- **Exercise brief**: The expected result is the full listing, retyped exactly, without a single picture.

Start of Input for this task

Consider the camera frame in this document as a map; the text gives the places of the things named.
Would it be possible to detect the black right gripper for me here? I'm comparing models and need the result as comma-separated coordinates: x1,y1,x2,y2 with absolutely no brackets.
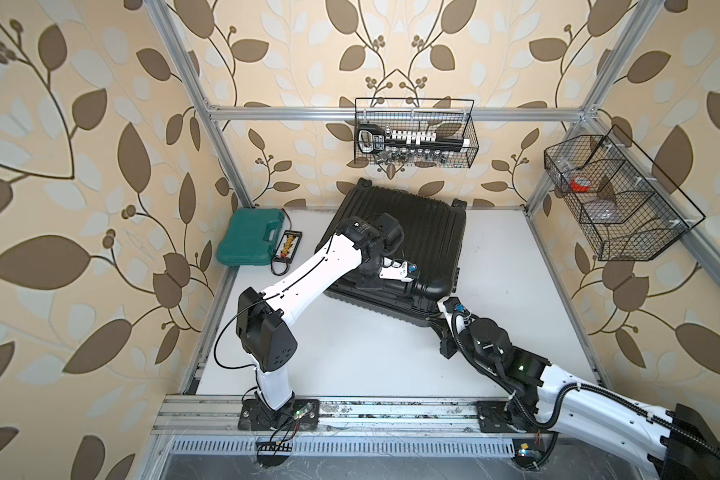
427,317,499,376

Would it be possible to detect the black hard-shell suitcase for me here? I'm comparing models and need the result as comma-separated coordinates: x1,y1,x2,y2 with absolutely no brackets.
318,178,467,328

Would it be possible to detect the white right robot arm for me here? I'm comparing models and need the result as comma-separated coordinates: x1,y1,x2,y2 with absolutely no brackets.
428,299,720,479

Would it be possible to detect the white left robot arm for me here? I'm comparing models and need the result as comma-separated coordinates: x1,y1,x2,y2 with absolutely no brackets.
235,213,418,414

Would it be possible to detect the small black screwdriver bit box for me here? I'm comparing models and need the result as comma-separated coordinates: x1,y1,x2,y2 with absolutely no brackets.
273,230,303,264

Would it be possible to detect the socket set in basket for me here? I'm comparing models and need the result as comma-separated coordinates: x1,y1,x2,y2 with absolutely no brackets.
354,124,479,168

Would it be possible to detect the green plastic tool case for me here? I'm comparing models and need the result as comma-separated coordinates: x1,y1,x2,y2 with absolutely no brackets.
216,208,285,267

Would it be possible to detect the red item in basket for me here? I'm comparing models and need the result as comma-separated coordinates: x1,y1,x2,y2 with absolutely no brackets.
569,175,592,193

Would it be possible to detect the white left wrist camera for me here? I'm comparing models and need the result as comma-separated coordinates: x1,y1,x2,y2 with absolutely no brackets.
379,258,419,283

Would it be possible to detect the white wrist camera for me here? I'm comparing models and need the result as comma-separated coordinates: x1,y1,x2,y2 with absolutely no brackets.
438,296,471,322
379,258,419,283

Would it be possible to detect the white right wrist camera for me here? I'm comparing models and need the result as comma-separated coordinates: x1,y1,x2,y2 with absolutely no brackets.
438,296,471,322

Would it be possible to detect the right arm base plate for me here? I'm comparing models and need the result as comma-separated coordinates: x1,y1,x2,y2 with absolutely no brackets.
475,400,546,434

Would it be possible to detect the black wire basket back wall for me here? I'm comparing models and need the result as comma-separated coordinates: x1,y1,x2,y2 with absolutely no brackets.
353,96,479,169

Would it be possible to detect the black wire basket wall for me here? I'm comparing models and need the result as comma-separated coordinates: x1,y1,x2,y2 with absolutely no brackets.
353,96,479,169
544,125,706,261

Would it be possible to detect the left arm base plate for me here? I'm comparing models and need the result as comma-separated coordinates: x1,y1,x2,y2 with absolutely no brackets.
237,398,320,431

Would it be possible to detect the black wire basket right wall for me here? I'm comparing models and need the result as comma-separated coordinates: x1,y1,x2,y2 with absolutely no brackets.
544,125,706,261

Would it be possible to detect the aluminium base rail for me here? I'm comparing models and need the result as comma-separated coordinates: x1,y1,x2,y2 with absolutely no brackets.
152,395,549,459

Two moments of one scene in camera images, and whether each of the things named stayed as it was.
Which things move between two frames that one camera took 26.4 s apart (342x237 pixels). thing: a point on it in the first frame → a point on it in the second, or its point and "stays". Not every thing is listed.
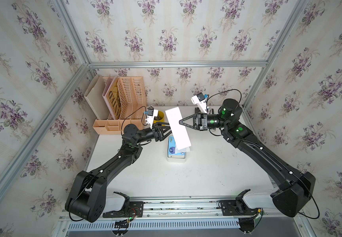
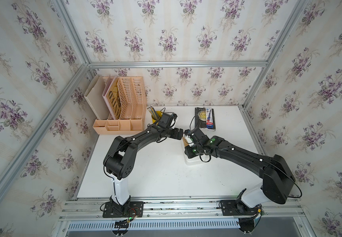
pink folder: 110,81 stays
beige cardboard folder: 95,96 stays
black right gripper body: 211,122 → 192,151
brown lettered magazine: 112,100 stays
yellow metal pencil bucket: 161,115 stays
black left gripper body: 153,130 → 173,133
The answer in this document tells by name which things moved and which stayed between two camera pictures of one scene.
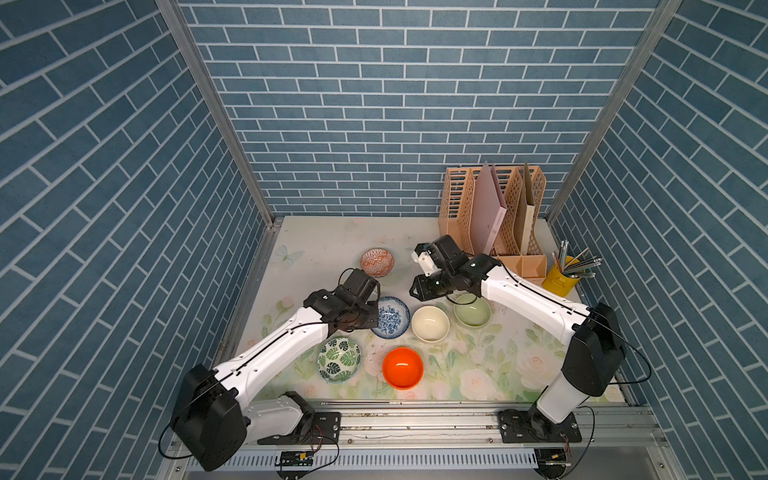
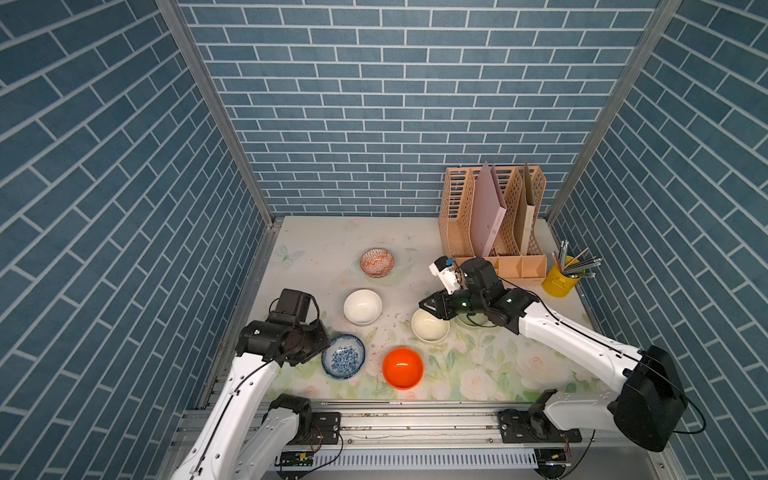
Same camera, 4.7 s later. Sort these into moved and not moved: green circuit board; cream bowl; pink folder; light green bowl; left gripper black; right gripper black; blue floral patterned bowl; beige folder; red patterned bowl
Moved: blue floral patterned bowl; left gripper black; right gripper black
Not moved: red patterned bowl; light green bowl; beige folder; pink folder; green circuit board; cream bowl
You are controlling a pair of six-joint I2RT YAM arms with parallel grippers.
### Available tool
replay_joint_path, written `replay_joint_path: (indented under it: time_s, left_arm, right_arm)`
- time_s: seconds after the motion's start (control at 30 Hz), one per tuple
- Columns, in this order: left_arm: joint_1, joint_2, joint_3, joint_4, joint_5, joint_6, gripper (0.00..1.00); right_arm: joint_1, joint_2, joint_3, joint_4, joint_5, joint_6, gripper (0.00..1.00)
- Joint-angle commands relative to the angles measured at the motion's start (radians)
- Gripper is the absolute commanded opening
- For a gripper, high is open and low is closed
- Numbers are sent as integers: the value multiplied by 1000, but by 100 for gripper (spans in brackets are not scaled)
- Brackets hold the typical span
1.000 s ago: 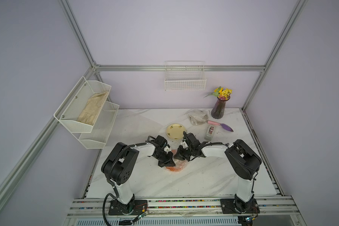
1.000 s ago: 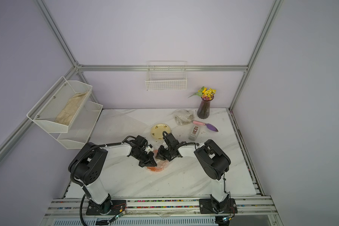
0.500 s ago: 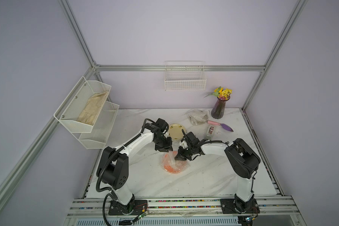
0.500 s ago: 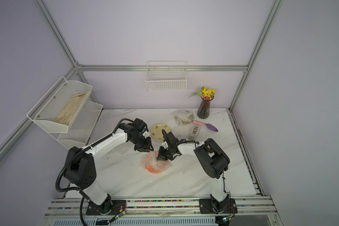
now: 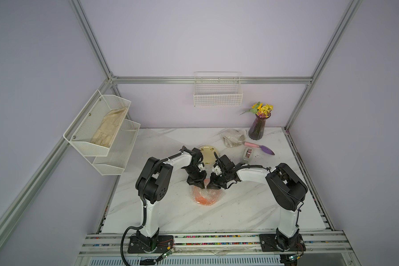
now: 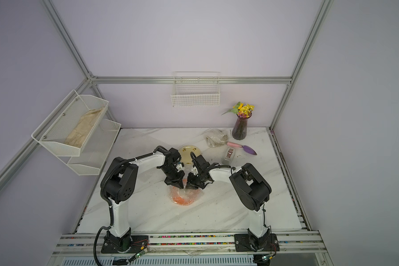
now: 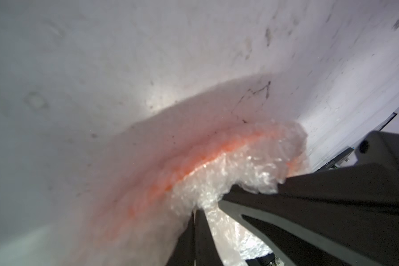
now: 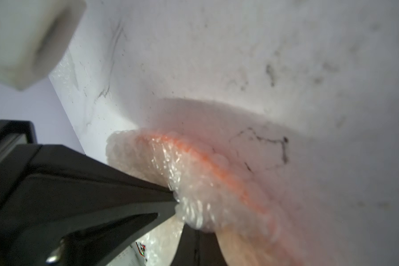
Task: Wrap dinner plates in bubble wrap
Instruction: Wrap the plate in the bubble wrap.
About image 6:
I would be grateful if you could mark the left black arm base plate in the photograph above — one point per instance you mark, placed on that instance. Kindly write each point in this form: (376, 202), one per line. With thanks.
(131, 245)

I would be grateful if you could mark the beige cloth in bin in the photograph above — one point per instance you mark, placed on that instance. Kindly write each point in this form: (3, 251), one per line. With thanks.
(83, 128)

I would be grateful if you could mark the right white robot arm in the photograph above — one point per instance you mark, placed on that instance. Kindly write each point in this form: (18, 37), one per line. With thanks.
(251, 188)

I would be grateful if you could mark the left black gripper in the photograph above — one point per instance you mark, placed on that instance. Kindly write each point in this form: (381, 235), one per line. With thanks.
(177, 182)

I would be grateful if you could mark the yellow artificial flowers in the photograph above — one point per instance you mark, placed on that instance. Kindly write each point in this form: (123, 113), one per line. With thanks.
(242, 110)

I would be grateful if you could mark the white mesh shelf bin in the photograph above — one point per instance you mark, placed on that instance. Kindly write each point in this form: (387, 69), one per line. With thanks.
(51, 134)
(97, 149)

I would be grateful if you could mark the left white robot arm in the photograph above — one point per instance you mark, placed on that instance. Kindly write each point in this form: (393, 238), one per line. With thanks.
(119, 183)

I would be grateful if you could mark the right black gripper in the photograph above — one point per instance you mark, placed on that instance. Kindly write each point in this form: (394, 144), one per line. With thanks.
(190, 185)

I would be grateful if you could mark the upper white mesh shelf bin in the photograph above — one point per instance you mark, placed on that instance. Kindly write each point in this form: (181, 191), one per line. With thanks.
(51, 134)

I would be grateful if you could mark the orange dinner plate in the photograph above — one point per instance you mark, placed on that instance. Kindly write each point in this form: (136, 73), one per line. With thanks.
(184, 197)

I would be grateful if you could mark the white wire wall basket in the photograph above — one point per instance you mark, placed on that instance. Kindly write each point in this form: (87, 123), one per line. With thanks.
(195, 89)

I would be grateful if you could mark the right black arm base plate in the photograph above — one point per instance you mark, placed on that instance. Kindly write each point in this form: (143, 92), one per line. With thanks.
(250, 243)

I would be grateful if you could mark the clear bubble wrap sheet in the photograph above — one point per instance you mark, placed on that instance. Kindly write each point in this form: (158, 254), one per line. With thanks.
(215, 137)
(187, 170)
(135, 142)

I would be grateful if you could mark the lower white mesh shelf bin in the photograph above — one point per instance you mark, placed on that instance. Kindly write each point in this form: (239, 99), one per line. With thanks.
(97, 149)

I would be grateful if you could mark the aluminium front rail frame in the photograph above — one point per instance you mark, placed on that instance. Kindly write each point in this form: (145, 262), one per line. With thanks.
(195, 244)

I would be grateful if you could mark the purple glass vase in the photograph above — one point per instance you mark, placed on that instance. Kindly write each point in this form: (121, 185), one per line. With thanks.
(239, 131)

End of Input for this task

- **Solved exercise**:
Consider the camera frame in this document as a map; the text gives the places of the things named.
Would it be possible to detect the black right gripper for me here? I'm comparing models and need the result as comma-separated coordinates: x1,y1,x2,y2 with absolutely no brackets.
427,317,499,376

Would it be possible to detect the black hard-shell suitcase for me here? I'm comparing models and need the result as comma-separated coordinates: x1,y1,x2,y2 with absolutely no brackets.
318,178,467,328

Would it be possible to detect the white right robot arm for me here? I'm comparing models and need the result as comma-separated coordinates: x1,y1,x2,y2 with absolutely no brackets.
428,299,720,479

Would it be possible to detect the white left robot arm for me here? I'm comparing models and need the result as comma-separated coordinates: x1,y1,x2,y2 with absolutely no brackets.
235,213,418,414

Would it be possible to detect the small black screwdriver bit box for me here? I'm comparing models and need the result as comma-separated coordinates: x1,y1,x2,y2 with absolutely no brackets.
273,230,303,264

Would it be possible to detect the socket set in basket for me here? I'm comparing models and need the result as comma-separated coordinates: x1,y1,x2,y2 with absolutely no brackets.
354,124,479,168

Would it be possible to detect the green plastic tool case for me here? I'm comparing models and need the result as comma-separated coordinates: x1,y1,x2,y2 with absolutely no brackets.
216,208,285,267

Would it be possible to detect the red item in basket for me here? I'm comparing models and need the result as comma-separated coordinates: x1,y1,x2,y2 with absolutely no brackets.
569,175,592,193

Would it be possible to detect the white left wrist camera for me here? I'm comparing models and need the result as comma-separated coordinates: x1,y1,x2,y2 with absolutely no brackets.
379,258,419,283

Would it be possible to detect the white wrist camera for me here? I'm comparing models and need the result as comma-separated coordinates: x1,y1,x2,y2 with absolutely no brackets.
438,296,471,322
379,258,419,283

Would it be possible to detect the white right wrist camera for me here? I'm comparing models and need the result as comma-separated coordinates: x1,y1,x2,y2 with absolutely no brackets.
438,296,471,322

Would it be possible to detect the right arm base plate for me here? I'm comparing models and need the result as comma-separated coordinates: x1,y1,x2,y2 with absolutely no brackets.
475,400,546,434

Would it be possible to detect the black wire basket back wall for me here? I'm comparing models and need the result as comma-separated coordinates: x1,y1,x2,y2 with absolutely no brackets.
353,96,479,169

Would it be possible to detect the black wire basket wall for me here? I'm comparing models and need the result as comma-separated coordinates: x1,y1,x2,y2 with absolutely no brackets.
353,96,479,169
544,125,706,261

Would it be possible to detect the left arm base plate for me here? I'm comparing models and need the result as comma-separated coordinates: x1,y1,x2,y2 with absolutely no brackets.
237,398,320,431

Would it be possible to detect the black wire basket right wall for me here? I'm comparing models and need the result as comma-separated coordinates: x1,y1,x2,y2 with absolutely no brackets.
544,125,706,261

Would it be possible to detect the aluminium base rail for me here? I'm comparing models and need the result as comma-separated coordinates: x1,y1,x2,y2 with absolutely no brackets.
152,395,549,459

Two moments of one scene in camera images, and whether each of the things named stayed as it was.
Which things move between two frames that one camera took 26.4 s apart (342x237 pixels). thing: a point on it in the first frame → a point on it in the second, or its point and "stays". Not every thing is listed.
pink folder: 110,81 stays
beige cardboard folder: 95,96 stays
black right gripper body: 211,122 → 192,151
brown lettered magazine: 112,100 stays
yellow metal pencil bucket: 161,115 stays
black left gripper body: 153,130 → 173,133
The answer in this document tells by name which things moved and which stayed between two camera pictures of one scene.
Same camera, 4.7 s later. Sort these into moved and not moved: green circuit board; cream bowl; pink folder; light green bowl; left gripper black; right gripper black; blue floral patterned bowl; beige folder; red patterned bowl
Moved: blue floral patterned bowl; left gripper black; right gripper black
Not moved: red patterned bowl; light green bowl; beige folder; pink folder; green circuit board; cream bowl
You are controlling a pair of six-joint I2RT YAM arms with parallel grippers.
### Available tool
replay_joint_path, written `replay_joint_path: (indented under it: time_s, left_arm, right_arm)`
- time_s: seconds after the motion's start (control at 30 Hz), one per tuple
- Columns, in this order: left_arm: joint_1, joint_2, joint_3, joint_4, joint_5, joint_6, gripper (0.00..1.00); right_arm: joint_1, joint_2, joint_3, joint_4, joint_5, joint_6, gripper (0.00..1.00)
- Joint-angle commands relative to the angles measured at the motion's start (radians)
- Gripper is the absolute commanded opening
- For a gripper, high is open and low is closed
- Numbers are sent as integers: the value multiplied by 1000, but by 100 for gripper (spans in brackets are not scaled)
- Brackets hold the typical span
1.000 s ago: 
1.000 s ago: 
0.500 s ago: 
0.500 s ago: 
now: 
now: 
now: 
now: 
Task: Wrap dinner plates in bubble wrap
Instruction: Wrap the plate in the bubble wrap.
About image 6:
I would be grateful if you could mark the left black arm base plate in the photograph above — one point per instance you mark, placed on that instance. Kindly write each point in this form: (376, 202), one per line. With thanks.
(131, 245)

I would be grateful if you could mark the beige cloth in bin in the photograph above — one point per instance you mark, placed on that instance. Kindly write each point in this form: (3, 251), one per line. With thanks.
(83, 128)

I would be grateful if you could mark the right white robot arm in the photograph above — one point per instance you mark, placed on that instance. Kindly write each point in this form: (18, 37), one per line. With thanks.
(251, 188)

I would be grateful if you could mark the left black gripper in the photograph above — one point per instance you mark, placed on that instance. Kindly write each point in this form: (381, 235), one per line. With thanks.
(177, 182)

I would be grateful if you could mark the yellow artificial flowers in the photograph above — one point per instance you mark, placed on that instance. Kindly write each point in this form: (123, 113), one per line. With thanks.
(242, 110)

I would be grateful if you could mark the white mesh shelf bin in the photograph above — one point per instance you mark, placed on that instance. Kindly write each point in this form: (387, 69), one per line. With thanks.
(51, 134)
(97, 149)

I would be grateful if you could mark the left white robot arm in the photograph above — one point per instance you mark, placed on that instance. Kindly write each point in this form: (393, 238), one per line. With thanks.
(119, 183)

I would be grateful if you could mark the right black gripper in the photograph above — one point per instance you mark, placed on that instance. Kindly write each point in this form: (394, 144), one per line. With thanks.
(190, 185)

I would be grateful if you could mark the upper white mesh shelf bin in the photograph above — one point per instance you mark, placed on that instance. Kindly write each point in this form: (181, 191), one per line. With thanks.
(51, 134)

I would be grateful if you could mark the orange dinner plate in the photograph above — one point per instance you mark, placed on that instance. Kindly write each point in this form: (136, 73), one per line. With thanks.
(184, 197)

I would be grateful if you could mark the white wire wall basket in the photograph above — one point per instance you mark, placed on that instance. Kindly write each point in this form: (87, 123), one per line. With thanks.
(195, 89)

I would be grateful if you could mark the right black arm base plate in the photograph above — one point per instance you mark, placed on that instance. Kindly write each point in this form: (143, 92), one per line. With thanks.
(250, 243)

I would be grateful if you could mark the clear bubble wrap sheet in the photograph above — one point per instance you mark, placed on that instance. Kindly write each point in this form: (158, 254), one per line. With thanks.
(215, 137)
(187, 170)
(135, 142)

I would be grateful if you could mark the lower white mesh shelf bin in the photograph above — one point per instance you mark, placed on that instance. Kindly write each point in this form: (239, 99), one per line. With thanks.
(97, 149)

I would be grateful if you could mark the aluminium front rail frame in the photograph above — one point per instance you mark, placed on that instance. Kindly write each point in this form: (145, 262), one per line. With thanks.
(195, 244)

I would be grateful if you could mark the purple glass vase in the photograph above — one point per instance you mark, placed on that instance. Kindly write each point in this form: (121, 185), one per line. With thanks.
(239, 131)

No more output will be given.